“You probably don’t visit /var/log every day, or take care to ensure its contents – program log files – are safe. Most people see log files as a record of events: something that has to do with the past rather than something with an impact on the present or the future. In reality, effective log file management is critical for high system availability.”
A program/deamon that has access rights to /var/log must be running suid-root,feel free to correct me.While this article may be a benefit to newbie sys-admins i don’t think it’s helpfull for the average desktop.For the average desktop it’s perhaps better the less deamons,services are running the greater the overall system security benefits from it.

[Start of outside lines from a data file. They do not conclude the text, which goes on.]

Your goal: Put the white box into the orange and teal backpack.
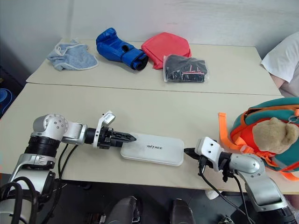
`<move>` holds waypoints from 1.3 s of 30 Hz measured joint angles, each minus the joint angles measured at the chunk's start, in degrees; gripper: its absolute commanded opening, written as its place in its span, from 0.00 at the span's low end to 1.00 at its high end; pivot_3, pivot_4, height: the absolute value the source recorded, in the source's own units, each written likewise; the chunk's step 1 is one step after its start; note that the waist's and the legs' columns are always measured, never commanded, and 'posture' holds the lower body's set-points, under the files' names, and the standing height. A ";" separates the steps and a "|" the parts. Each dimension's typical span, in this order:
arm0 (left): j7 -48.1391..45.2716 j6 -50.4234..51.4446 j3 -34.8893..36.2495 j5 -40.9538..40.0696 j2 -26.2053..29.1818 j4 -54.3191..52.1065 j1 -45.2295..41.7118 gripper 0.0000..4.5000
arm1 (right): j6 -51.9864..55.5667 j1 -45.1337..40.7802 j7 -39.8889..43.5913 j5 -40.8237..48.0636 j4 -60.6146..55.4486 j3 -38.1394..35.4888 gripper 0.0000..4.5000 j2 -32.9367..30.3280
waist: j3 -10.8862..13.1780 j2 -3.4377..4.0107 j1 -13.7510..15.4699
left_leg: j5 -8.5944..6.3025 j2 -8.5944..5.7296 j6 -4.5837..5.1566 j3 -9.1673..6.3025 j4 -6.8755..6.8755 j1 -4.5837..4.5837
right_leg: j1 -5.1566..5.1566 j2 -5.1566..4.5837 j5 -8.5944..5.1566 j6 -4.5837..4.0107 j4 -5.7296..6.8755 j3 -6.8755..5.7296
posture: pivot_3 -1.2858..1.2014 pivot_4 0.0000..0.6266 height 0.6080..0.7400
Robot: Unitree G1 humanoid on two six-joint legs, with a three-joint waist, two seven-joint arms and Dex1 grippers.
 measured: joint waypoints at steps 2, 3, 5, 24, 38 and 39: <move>1.95 0.18 -0.71 -2.76 -1.16 0.48 0.19 0.71 | 0.11 -0.86 -0.32 -0.20 0.20 1.00 0.00 0.68 | 0.00 0.00 0.07 | 0.00 0.01 0.00 -0.02 0.02 -0.04 | -0.02 0.00 0.00 0.00 0.00 -0.01 | 0.52 0.24 1.00; 3.62 0.23 -0.64 -4.10 -1.97 1.21 0.19 0.67 | 0.21 -1.26 -0.46 -0.37 0.20 1.45 0.00 1.23 | 0.00 0.00 0.06 | 0.00 0.01 0.00 -0.03 0.04 -0.05 | -0.02 0.01 0.00 0.00 0.00 -0.02 | 0.52 0.24 1.00; 6.25 0.28 -0.26 -6.48 -2.30 2.47 0.19 0.53 | 0.44 -1.65 -0.92 -0.71 0.36 1.61 0.00 1.66 | 0.00 -0.01 0.04 | 0.00 0.02 0.00 -0.03 0.11 -0.09 | -0.05 0.02 0.00 0.00 0.03 -0.02 | 0.52 0.24 1.00; -22.62 -43.77 4.21 9.44 7.09 -26.25 18.93 0.27 | 6.52 29.56 -5.57 17.24 -17.61 -25.06 0.95 8.41 | -0.01 0.03 0.62 | 0.00 -0.01 -0.12 0.13 -0.51 0.01 | 0.01 0.21 -0.01 -0.03 -0.52 0.02 | 0.52 0.24 1.00; -39.33 -65.52 4.22 22.90 5.14 -18.00 22.47 0.27 | -8.31 52.42 0.56 26.46 -0.90 -57.96 0.99 18.22 | 0.00 0.04 -0.64 | -0.39 0.10 0.37 0.19 -0.62 0.03 | -0.03 -0.05 0.01 -0.05 -0.59 0.19 | 0.52 0.24 1.00; -39.77 -65.95 4.21 23.34 5.07 -17.30 22.46 0.27 | -8.58 51.16 0.45 26.54 0.87 -58.63 0.99 16.97 | 0.00 0.04 -0.95 | -0.39 0.12 0.36 0.19 -0.60 0.04 | -0.02 -0.05 0.03 -0.09 -0.60 0.20 | 0.52 0.24 1.00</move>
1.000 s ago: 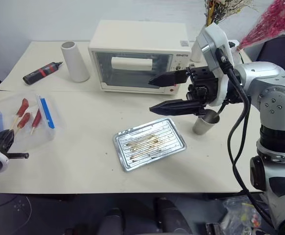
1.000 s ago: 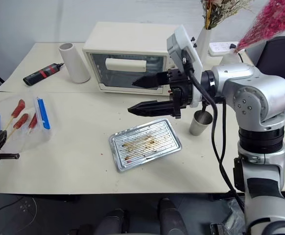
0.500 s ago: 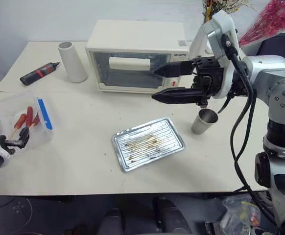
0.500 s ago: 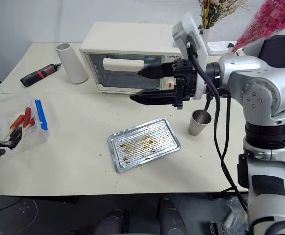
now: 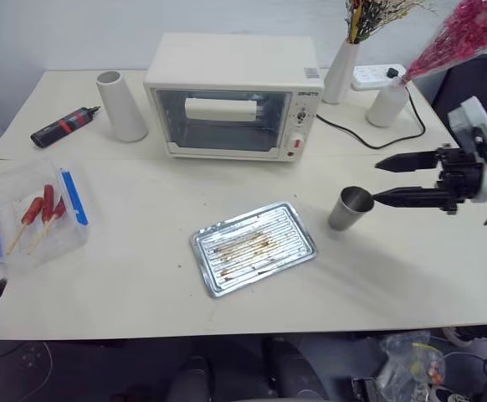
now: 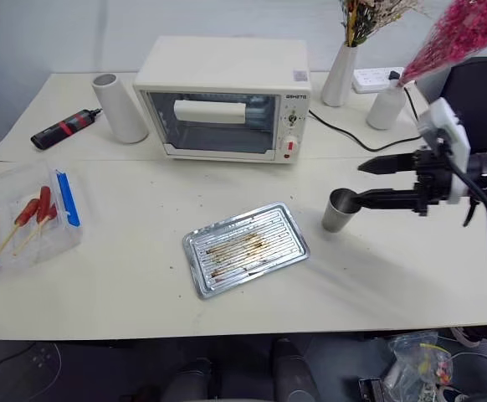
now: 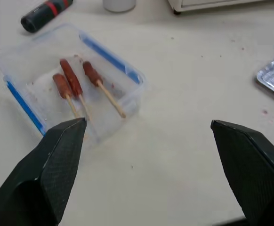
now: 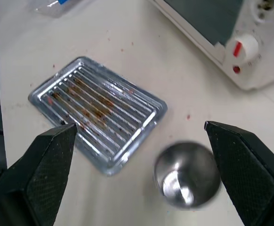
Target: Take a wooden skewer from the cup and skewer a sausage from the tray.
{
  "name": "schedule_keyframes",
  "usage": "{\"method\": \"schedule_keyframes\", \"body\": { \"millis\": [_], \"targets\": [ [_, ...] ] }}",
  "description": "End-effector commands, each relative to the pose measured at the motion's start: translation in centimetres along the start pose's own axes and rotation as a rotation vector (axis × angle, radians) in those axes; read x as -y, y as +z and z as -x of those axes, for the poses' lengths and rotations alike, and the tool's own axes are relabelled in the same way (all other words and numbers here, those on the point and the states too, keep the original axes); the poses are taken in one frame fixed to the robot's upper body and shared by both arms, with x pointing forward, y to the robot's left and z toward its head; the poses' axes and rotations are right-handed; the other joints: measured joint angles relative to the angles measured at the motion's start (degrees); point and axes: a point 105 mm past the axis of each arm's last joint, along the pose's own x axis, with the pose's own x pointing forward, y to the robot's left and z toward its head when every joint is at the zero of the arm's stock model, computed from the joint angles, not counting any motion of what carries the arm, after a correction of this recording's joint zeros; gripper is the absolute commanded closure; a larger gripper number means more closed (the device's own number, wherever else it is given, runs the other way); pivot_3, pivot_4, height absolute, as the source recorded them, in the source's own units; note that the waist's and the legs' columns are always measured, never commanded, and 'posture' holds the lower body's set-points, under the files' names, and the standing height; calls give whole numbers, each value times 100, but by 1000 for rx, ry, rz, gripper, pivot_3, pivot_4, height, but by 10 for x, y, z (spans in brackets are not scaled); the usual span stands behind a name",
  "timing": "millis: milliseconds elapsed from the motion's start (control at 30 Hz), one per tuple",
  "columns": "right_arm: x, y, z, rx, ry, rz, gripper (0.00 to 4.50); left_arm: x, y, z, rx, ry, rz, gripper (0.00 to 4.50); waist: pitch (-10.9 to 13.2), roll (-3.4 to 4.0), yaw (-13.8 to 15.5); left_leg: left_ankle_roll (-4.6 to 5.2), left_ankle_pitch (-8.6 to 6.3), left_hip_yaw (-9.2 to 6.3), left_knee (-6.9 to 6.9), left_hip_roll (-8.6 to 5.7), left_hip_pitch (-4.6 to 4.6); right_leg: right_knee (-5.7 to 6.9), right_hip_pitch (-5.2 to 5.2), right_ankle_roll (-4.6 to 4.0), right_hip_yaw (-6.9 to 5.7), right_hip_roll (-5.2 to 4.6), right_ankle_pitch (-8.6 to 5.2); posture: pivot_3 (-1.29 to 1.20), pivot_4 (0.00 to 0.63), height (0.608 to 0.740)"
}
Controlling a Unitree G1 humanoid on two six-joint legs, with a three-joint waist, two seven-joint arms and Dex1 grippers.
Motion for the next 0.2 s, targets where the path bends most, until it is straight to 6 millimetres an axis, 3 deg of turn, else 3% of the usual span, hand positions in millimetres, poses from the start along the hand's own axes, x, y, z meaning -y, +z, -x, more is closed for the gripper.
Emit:
{"method": "schedule_keyframes", "body": {
  "millis": [33, 200],
  "targets": [
    [9, -1, 30, 9, -51, 27, 0, 2, -2, 9, -22, -47, -34, 17, 5, -10, -15, 0, 0, 3, 5, 2, 8, 0, 8, -2, 2, 6, -1, 0, 150, 740],
    [17, -11, 42, -4, -73, 20, 0, -5, -8, 6, -19, -20, -55, 17, 7, -11, -26, -1, 7, 10, 16, 6, 33, -1, 30, -5, 18, 22, -2, 0, 150, 740]
  ]
}}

Unless the workstation is guarded by security mechanisms like,AppArmor,SELinux and the like ofcourse,but even than.The risk outweights the benefit in my opinion on the desktop.
Actually, logrotate is set up to be run by cron. The cron daemon runs the cronjobs as root (well, aside from user cron jobs). On most systems, cron or a cron equivalent is already running anyway.
Sure, logrotate could be malicious, but any responsible sysadmin would glance at the code beforehand and check out the credibility of the programming before allowing it to roam the system as root.
To my memory, metalog (an alternative to syslogd and syslog-ng) can rotate its own logs by itself. Of course, it only covers the system log, but I believe that is enough for desktop users. These users are rarely running services like Apache, MySQL, Postfix/Qmail/Sendmail, etc.